I’m carrying my daughter’s daughter! Grandmother, 58, is 32-year-old daughter’s surrogate after she suffered a DOZEN failed pregnancies

I’m carrying my daughter’s daughter! Grandmother, 58, is 32-year-old daughter’s surrogate after she suffered a DOZEN failed pregnancies

150 150 Surrogacy in Russia and Abroad

Utah resident Julia Navarro, 58, is looking forward to being a grandmother for the first time, but doubly so because she will be the one in the delivery room actually giving birth to the baby girl.

After three years and about a dozen failed pregnancies, Ms Navarro’s 32-year-old daughter Lorena McKinnon and her husband Micah were getting desperate to start a family.

They tried in-vitro fertilization but that failed too. When they reached out to a friend to be a surrogate, the woman dropped out after learning how complicated the process would be.

Seeing that her daughter had hit a wall, Ms Navarro stepped up and volunteered to be the couple’s surrogate.

‘As a family, we have to help each other,’ Ms Navarro told the Salt Lake Tribune .

But being past her prime pregnancy years meant she had a lot of work to do to get her body ready for baby.

For three months leading up to the incubation, Ms Navarro had to take hormone shots every day – leaving her bruised and bleeding.

Under Utah’s 2005 Parentage Act, the couple and surrogate also had to go through three months of counseling and sign a series of official contracts.

‘The psychologists wanted to make sure we knew what we were getting into — that we were mentally prepared,’ Mrs McKinnon said. ‘Mostly, surrogacy contracts are with people you don’t know. It was weird to have a contract with my mom.’

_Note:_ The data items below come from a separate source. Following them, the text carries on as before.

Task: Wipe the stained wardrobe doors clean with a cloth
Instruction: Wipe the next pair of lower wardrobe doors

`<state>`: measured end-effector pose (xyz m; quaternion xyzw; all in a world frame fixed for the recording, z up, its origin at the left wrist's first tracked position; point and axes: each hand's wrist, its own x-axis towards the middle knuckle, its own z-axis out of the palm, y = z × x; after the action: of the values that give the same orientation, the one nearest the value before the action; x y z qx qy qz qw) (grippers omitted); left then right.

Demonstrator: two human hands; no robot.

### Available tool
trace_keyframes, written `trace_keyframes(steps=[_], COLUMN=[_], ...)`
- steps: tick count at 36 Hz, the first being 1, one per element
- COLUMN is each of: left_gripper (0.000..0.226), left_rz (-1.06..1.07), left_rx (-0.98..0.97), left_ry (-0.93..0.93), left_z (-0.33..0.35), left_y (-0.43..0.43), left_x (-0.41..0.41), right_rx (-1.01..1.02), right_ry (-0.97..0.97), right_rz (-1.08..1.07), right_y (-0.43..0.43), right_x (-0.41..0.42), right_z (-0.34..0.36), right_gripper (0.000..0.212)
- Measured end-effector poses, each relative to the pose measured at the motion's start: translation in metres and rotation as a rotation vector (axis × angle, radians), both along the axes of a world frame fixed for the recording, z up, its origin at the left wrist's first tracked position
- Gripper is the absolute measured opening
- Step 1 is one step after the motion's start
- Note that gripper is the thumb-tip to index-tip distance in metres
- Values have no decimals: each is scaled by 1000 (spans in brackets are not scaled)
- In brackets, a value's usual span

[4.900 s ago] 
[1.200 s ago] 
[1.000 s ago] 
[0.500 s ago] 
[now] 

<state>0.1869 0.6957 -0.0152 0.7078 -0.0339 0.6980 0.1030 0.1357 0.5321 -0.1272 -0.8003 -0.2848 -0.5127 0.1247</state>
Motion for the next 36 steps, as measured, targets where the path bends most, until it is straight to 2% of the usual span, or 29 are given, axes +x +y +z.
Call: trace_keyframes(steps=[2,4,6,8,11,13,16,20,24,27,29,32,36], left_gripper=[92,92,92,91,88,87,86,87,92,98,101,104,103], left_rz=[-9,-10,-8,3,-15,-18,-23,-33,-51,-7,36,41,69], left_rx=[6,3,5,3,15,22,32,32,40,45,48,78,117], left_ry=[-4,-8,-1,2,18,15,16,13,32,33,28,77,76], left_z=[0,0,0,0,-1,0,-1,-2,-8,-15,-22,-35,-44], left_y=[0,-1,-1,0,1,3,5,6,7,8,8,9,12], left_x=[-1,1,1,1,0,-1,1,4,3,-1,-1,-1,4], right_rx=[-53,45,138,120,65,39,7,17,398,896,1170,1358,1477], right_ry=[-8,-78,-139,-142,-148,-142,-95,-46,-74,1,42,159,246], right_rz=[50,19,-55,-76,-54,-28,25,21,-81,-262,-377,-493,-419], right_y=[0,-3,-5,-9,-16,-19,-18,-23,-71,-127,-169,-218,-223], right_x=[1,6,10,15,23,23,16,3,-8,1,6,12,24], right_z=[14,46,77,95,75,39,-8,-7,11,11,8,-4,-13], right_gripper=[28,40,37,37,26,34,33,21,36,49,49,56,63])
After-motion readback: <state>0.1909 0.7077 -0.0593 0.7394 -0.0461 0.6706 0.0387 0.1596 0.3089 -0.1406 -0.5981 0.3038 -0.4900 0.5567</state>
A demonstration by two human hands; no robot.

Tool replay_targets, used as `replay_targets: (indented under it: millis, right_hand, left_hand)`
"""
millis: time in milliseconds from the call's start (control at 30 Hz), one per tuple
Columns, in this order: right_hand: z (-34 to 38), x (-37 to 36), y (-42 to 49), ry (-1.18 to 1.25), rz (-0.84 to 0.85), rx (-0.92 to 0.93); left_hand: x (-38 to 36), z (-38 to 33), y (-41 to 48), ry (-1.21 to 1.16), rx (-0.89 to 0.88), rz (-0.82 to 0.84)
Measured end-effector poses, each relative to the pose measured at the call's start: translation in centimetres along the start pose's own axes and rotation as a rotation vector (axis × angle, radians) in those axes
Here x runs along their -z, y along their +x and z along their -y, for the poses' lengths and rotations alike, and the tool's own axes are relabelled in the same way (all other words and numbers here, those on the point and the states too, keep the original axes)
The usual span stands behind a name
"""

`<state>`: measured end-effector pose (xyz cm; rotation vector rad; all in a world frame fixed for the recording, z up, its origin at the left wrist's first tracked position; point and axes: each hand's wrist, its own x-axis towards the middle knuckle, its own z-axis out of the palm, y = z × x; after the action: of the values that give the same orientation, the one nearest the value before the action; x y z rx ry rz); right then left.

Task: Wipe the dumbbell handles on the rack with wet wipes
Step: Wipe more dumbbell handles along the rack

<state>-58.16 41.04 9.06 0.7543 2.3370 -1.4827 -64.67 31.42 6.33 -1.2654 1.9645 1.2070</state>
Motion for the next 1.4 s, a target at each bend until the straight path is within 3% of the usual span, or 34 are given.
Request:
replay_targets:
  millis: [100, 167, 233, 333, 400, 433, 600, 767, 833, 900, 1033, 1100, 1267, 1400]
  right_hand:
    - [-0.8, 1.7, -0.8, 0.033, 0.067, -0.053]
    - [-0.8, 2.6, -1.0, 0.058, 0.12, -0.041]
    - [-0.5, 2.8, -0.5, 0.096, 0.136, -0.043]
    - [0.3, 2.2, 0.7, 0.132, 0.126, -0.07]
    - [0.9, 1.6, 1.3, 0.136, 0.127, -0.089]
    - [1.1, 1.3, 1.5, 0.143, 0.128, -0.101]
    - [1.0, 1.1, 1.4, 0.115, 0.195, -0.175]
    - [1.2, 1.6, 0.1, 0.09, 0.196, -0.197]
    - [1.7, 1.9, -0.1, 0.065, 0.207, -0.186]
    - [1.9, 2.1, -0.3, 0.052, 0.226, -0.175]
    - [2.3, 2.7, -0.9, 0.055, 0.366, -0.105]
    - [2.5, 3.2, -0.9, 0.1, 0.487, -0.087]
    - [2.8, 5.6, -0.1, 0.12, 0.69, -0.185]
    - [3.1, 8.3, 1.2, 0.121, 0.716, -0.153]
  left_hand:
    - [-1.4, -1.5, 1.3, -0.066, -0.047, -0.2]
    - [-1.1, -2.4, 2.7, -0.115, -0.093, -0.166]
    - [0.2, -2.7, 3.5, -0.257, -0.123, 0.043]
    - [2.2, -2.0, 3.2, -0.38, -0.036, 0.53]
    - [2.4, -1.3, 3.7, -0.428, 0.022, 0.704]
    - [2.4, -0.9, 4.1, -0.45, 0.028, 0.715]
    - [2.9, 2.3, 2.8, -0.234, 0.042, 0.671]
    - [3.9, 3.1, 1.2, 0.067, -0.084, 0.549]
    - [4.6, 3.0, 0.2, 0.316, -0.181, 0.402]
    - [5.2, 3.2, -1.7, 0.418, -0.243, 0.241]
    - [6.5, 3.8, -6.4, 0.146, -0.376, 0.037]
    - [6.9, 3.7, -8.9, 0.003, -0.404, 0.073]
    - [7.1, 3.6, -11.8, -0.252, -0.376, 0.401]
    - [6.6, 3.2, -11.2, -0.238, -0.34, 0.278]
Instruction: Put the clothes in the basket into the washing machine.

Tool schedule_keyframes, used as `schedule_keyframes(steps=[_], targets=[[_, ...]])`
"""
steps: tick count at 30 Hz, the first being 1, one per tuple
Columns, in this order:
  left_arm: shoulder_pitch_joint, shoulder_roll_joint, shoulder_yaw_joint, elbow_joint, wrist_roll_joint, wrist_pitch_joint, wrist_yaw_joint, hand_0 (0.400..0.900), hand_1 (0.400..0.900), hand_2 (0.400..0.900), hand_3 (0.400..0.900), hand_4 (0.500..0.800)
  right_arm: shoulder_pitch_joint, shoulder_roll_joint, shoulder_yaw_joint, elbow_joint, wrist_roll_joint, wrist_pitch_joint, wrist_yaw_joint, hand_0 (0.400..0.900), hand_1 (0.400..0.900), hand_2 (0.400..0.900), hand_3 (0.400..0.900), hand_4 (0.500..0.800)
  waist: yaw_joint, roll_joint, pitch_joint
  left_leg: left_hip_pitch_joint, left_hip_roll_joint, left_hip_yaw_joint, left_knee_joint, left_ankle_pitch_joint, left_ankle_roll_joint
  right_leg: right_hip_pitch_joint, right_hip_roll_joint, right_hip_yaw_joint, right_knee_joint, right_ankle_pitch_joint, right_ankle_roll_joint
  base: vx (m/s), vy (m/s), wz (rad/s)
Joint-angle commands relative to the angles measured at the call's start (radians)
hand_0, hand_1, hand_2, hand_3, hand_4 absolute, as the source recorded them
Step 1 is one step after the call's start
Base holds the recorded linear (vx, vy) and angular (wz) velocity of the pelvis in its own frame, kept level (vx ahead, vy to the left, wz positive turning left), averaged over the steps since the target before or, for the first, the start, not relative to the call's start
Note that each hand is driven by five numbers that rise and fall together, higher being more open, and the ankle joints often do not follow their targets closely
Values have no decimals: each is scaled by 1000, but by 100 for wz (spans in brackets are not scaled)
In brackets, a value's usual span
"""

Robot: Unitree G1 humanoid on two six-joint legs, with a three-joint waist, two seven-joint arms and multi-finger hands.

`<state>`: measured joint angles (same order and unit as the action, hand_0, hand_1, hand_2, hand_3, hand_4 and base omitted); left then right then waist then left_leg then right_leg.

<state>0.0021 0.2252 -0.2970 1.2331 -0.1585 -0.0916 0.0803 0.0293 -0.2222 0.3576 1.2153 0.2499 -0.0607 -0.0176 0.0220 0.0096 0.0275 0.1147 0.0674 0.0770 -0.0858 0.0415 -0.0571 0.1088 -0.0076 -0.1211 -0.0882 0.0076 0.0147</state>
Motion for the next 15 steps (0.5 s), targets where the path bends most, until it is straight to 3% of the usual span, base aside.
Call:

Mrs McKinnon estimates that surrogacy usually costs $60,000 and that she and her husband have been able to save $30,000 with her mother volunteering to carry the child. The rest they’ve paid for by taking out loans, including some money borrowed from mom.

The money and painful preparation was worth it in the end however, when the first embryo suprisingly took. Doctors had estimated that there was a 45 per cent chance of Ms Navarro getting pregnant with her age.

Other than that the pregnancy has been easy, especially since the young couple moved into Ms Navarro’s small house to help her out.

She hasn’t had any morning sickness or discomfort and up until recently was able to work three 12-hour shifts at the hospital in her job as a nurse’s aide.

In fact, her daughter seems to be worrying about the pregnancy more than her, constantly reminding her that she needs to drink more water, stay away from peas and not cross her legs because it will hurt her circulation.

Ms Navarro has to remind her daughter that she’s gone through two successful pregnancies and knows ‘how to do it, thank you very much’.

The family is now anxiously awaiting the baby’s birth, which is due in a few weeks. They plan to name the girl Myla Juliette McKinnon.

Ms Navarro has been so moved by the experience that she hopes to do even more good with the baby’s birth.

‘I was praying, “If this baby works, I am going to help others,”‘ she said. ‘I would like to donate some of the money from my baby shower [January 12] to children in Peru who don’t have parents or moms or dads who need help.’